Si un mot de passe incorrect est saisi trois fois de suite dans un compte utilisateur, la boîte de dialogue du mot de passe se ferme et l'utilisateur concerné reçoit un ticket l'informant de l'échec de la tentative d'accès.

Les administrateurs peuvent également être informés d’incidents de ce type en cochant la case «Envoyer des tickets en cas de messages relatifs à la sécurité» dans leur compte d'utilisateur. Définissez cette option ainsi qu’un processus à suivre en cas d’incident de ce genre dans votre cabinet.
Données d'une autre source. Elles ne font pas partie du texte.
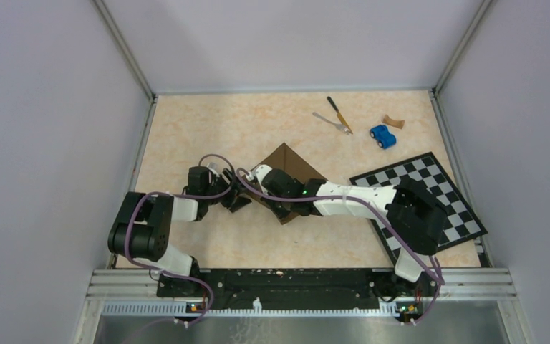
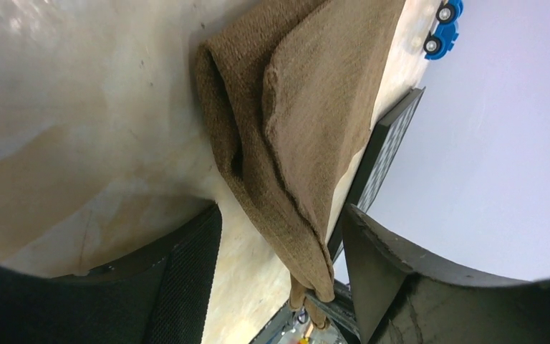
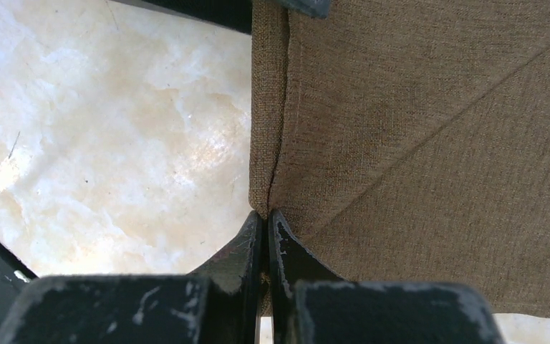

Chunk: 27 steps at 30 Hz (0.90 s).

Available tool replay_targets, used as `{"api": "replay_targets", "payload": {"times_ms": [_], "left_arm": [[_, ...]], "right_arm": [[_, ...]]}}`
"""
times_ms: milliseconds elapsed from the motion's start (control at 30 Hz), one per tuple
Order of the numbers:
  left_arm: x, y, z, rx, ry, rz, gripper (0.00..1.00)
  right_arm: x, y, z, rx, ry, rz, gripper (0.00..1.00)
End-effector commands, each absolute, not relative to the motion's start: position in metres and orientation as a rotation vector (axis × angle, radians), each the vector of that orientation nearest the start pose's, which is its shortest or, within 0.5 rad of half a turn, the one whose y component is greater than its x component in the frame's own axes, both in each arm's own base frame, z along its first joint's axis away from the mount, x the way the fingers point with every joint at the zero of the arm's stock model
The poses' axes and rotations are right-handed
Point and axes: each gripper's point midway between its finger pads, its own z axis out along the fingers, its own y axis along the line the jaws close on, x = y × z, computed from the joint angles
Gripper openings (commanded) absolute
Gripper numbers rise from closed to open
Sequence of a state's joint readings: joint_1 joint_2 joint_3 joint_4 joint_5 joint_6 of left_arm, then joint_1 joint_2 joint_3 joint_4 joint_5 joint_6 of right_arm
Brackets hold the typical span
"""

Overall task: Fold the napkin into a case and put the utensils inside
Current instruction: Pick up the upper triangle-folded napkin from the center of the board.

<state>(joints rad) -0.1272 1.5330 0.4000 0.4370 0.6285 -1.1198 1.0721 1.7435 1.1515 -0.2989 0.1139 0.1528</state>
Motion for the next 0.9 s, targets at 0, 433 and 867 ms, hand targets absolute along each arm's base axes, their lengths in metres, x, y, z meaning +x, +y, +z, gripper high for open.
{"api": "replay_targets", "payload": {"times_ms": [0, 433, 867], "left_arm": [[0.294, -0.150, 0.009, -0.899, 2.360, -1.097, 0.67], [0.315, -0.152, 0.022, -0.822, 2.343, -1.110, 0.05], [0.300, -0.158, 0.039, -0.903, 2.453, -1.135, 0.00]], "right_arm": [[0.214, 0.371, 0.076, -1.045, 2.235, 0.446, 0.00], [0.210, 0.365, 0.056, -1.128, 2.220, 0.378, 0.00], [0.216, 0.410, 0.082, -1.085, 1.940, 0.288, 0.62]]}}
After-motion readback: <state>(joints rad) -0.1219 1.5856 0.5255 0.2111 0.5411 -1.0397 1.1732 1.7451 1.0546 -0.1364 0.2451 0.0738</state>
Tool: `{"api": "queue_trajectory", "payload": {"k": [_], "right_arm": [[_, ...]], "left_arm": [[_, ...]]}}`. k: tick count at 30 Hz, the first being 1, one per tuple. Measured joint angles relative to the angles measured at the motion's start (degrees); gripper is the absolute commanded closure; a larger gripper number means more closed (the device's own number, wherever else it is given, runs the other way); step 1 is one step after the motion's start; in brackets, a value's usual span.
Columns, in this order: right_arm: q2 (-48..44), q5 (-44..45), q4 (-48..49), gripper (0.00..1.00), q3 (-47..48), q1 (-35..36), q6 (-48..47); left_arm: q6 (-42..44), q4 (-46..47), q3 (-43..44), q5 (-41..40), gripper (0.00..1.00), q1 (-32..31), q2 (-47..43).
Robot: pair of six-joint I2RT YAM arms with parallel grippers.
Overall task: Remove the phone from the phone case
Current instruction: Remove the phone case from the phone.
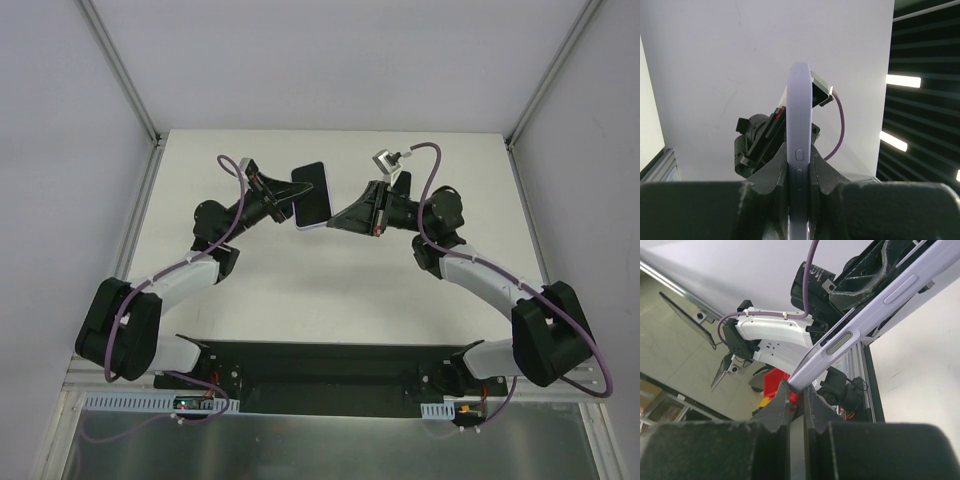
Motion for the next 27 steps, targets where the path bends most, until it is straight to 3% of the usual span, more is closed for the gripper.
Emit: {"api": "queue_trajectory", "payload": {"k": [10, 17, 19, 20, 22, 24, 27], "right_arm": [[2.4, -4.0, 10.4, 0.99, -0.8, -0.5, 1.2], [3.3, -4.1, 7.6, 0.99, -1.6, -1.4, -0.2], [3.0, -4.2, 3.9, 0.91, -1.6, -1.8, -1.0], [2.7, -4.1, 2.1, 0.82, -1.7, -1.9, -1.5], [1.2, -3.5, -3.7, 0.72, -2.5, -2.2, -3.3], [-1.4, -1.8, -10.9, 0.5, -3.7, -2.2, -5.9], [-6.3, 1.8, -21.1, 0.31, -5.5, -2.4, -8.8]], "left_arm": [[2.1, -8.4, 0.0, -1.4, 1.0, -0.8, -5.7], [4.8, -14.1, 0.0, -3.2, 1.0, -0.8, -6.4], [6.6, -16.9, 0.0, -4.2, 1.0, -0.8, -7.1], [7.7, -18.1, 0.0, -4.5, 1.0, -0.8, -7.4], [10.4, -21.2, 0.0, -4.9, 1.0, -0.7, -8.4], [12.9, -23.5, 0.1, -4.5, 1.0, -0.7, -9.2], [14.8, -25.4, 1.2, -1.8, 1.0, -0.9, -9.8]]}}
En cas d’échec de tentative d'accès, il convient de déterminer au minimum si l'utilisateur a oublié son mot de passe ou s'il s'agit d'une tentative d'accès par un tiers.
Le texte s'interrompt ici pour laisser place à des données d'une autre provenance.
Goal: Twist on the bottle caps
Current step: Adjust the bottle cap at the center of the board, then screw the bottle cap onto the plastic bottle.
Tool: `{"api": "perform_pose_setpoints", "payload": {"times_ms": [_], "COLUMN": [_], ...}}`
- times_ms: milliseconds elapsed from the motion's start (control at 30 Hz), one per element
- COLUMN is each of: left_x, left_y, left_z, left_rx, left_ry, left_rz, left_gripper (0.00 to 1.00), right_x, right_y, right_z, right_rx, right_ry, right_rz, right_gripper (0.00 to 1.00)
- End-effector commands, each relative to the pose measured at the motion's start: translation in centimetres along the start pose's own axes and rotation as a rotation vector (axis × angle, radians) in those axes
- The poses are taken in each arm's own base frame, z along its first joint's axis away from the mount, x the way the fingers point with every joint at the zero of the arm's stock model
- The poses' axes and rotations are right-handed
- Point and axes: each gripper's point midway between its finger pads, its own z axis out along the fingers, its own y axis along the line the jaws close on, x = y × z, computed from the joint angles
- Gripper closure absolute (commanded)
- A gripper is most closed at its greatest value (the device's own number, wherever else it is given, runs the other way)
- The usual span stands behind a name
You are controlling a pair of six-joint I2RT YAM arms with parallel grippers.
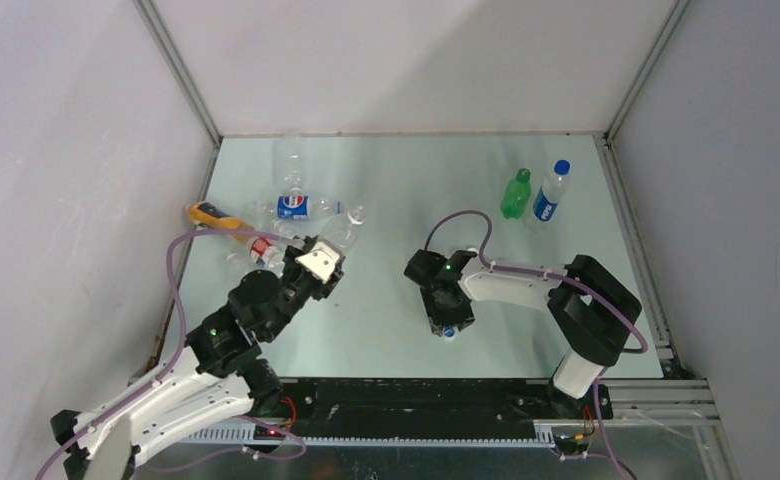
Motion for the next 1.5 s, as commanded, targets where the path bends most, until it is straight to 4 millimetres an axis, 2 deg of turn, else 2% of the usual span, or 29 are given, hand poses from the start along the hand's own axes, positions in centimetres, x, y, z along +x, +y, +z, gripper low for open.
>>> {"api": "perform_pose_setpoints", "payload": {"times_ms": [0, 133, 200, 233, 300, 367, 500, 567, 600, 633, 667, 700, 733, 833, 867, 967, 1100, 1267, 1467], "left_x": [-2.4, -2.4, -2.3, -2.2, -2.3, -2.3, -1.4, -1.0, -1.0, -0.7, -0.8, -0.5, -0.8, -0.9, -1.2, -0.7, -0.5, -0.6, -1.1], "left_y": [0.6, 0.4, 0.1, 0.0, -0.4, -1.1, -3.0, -4.0, -4.8, -5.2, -5.9, -6.3, -6.8, -8.0, -8.5, -10.1, -11.0, -11.6, -12.0], "left_z": [-0.3, -0.2, -0.1, 0.1, 0.3, 0.5, 1.0, 1.3, 1.3, 1.4, 1.4, 1.4, 1.3, 0.9, 0.7, 0.1, -0.4, -1.0, -1.0], "left_rx": [0.007, 0.019, 0.031, 0.035, 0.054, 0.089, 0.189, 0.250, 0.301, 0.333, 0.387, 0.414, 0.459, 0.557, 0.595, 0.712, 0.807, 0.880, 0.916], "left_ry": [-0.060, -0.057, -0.058, -0.054, -0.058, -0.060, -0.048, -0.039, -0.045, -0.033, -0.041, -0.030, -0.042, -0.051, -0.062, -0.040, -0.004, 0.013, 0.017], "left_rz": [0.008, 0.015, 0.020, 0.022, 0.020, 0.032, 0.044, 0.036, 0.031, 0.038, 0.037, 0.042, 0.039, 0.049, 0.053, 0.084, 0.116, 0.147, 0.142], "left_gripper": [1.00, 1.00, 1.00, 1.00, 1.00, 1.00, 1.00, 1.00, 1.00, 1.00, 1.00, 1.00, 1.00, 1.00, 1.00, 1.00, 1.00, 1.00, 1.00], "right_x": [-0.6, -0.4, -0.3, -0.4, -0.7, -0.9, -1.7, -2.2, -2.2, -2.7, -2.6, -3.0, -2.8, -3.3, -3.5, -4.1, -4.4, -4.1, -3.7], "right_y": [0.1, 0.1, 0.1, 0.1, 0.1, 0.1, 0.4, 0.6, 0.5, 0.5, 0.5, 0.3, 0.3, 0.0, -0.1, 0.0, 0.5, 1.3, 2.5], "right_z": [0.9, 1.2, 1.1, 0.9, 0.1, -1.2, -5.1, -8.3, -9.2, -11.1, -11.8, -13.5, -14.3, -18.5, -19.2, -23.1, -27.2, -30.1, -31.3], "right_rx": [-0.003, -0.013, -0.017, -0.019, -0.028, -0.050, -0.141, -0.225, -0.245, -0.282, -0.299, -0.324, -0.345, -0.397, -0.396, -0.437, -0.494, -0.513, -0.526], "right_ry": [-0.020, -0.015, -0.014, -0.019, -0.047, -0.081, -0.179, -0.264, -0.288, -0.344, -0.362, -0.415, -0.426, -0.549, -0.583, -0.723, -0.880, -1.011, -1.099], "right_rz": [0.024, 0.023, 0.017, 0.010, -0.003, -0.023, -0.082, -0.145, -0.200, -0.217, -0.280, -0.301, -0.356, -0.456, -0.508, -0.595, -0.700, -0.880, -1.063], "right_gripper": [0.53, 0.60, 0.67, 0.74, 0.80, 0.82, 0.85, 0.86, 0.86, 0.87, 0.88, 0.88, 0.88, 0.88, 0.88, 0.88, 0.87, 0.85, 0.85]}}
Boîte de dialogue de connexion

Lors de la connexion à la base de données, la fenêtre de connexion de timeSensor LEGAL s’affiche en premier lieu. timeSensor LEGAL offre différents niveaux de sécurité pour cette fenêtre: vous pouvez définir le niveau souhaité dans les paramètres (sous «Admin»/«Personnalisés»). Dans cette fenêtre, cliquez sur l'onglet «Sécurité» et réglez le curseur «Fenêtre de connexion» sur le niveau souhaité:

  • Niveau 1 («Plus de confort»): il s’agit de la boîte de dialogue de connexion «classique». Elle affiche la liste des utilisateurs, la liste des entités actives (s'il y a plusieurs entités), et mémorise automatiquement le dernier utilisateur ou la dernière entité pour qu’ils soient automatiquement présélectionnés. Bien que cette boîte de dialogue soit la plus conviviale, elle n’est pas idéale pour des raisons de confidentialité, dans la mesure où elle révèle les noms des utilisateurs et des entités. Nous vous recommandons par conséquent de n’utiliser ce niveau que si vous utilisez timeSensor LEGAL dans un environnement réduit et protégé.
  • Niveau 2: à ce niveau, la boîte de dialogue n'affiche ni liste d'utilisateurs ni liste d'entités. L'utilisateur doit donc les saisir manuellement. Les dernières entrées sont toutefois mémorisées par timeSensor LEGAL: ces champs sont automatiquement suggérés et seul le mot de passe doit être saisi.
  • Niveau 3: la boîte de dialogue n'affiche ni liste d'utilisateurs ni liste d'entités, et timeSensor LEGAL ne mémorise que la dernière entité. Le nom d'utilisateur et le mot de passe doivent donc être saisis manuellement par l'utilisateur à chaque nouvelle connexion.
  • Niveau 4 («Plus de sécurité»): la boîte de dialogue n'affiche ni liste d'utilisateurs ni liste d'entités, et timeSensor LEGAL ne mémorise aucune information. Le code d'entité, le nom d'utilisateur et le mot de passe doivent donc être saisis manuellement à chaque nouvelle connexion. Il s'agit du niveau de sécurité le plus élevé. Nous vous recommandons d’opter pour ce dernier si votre base de données est dans le cloud.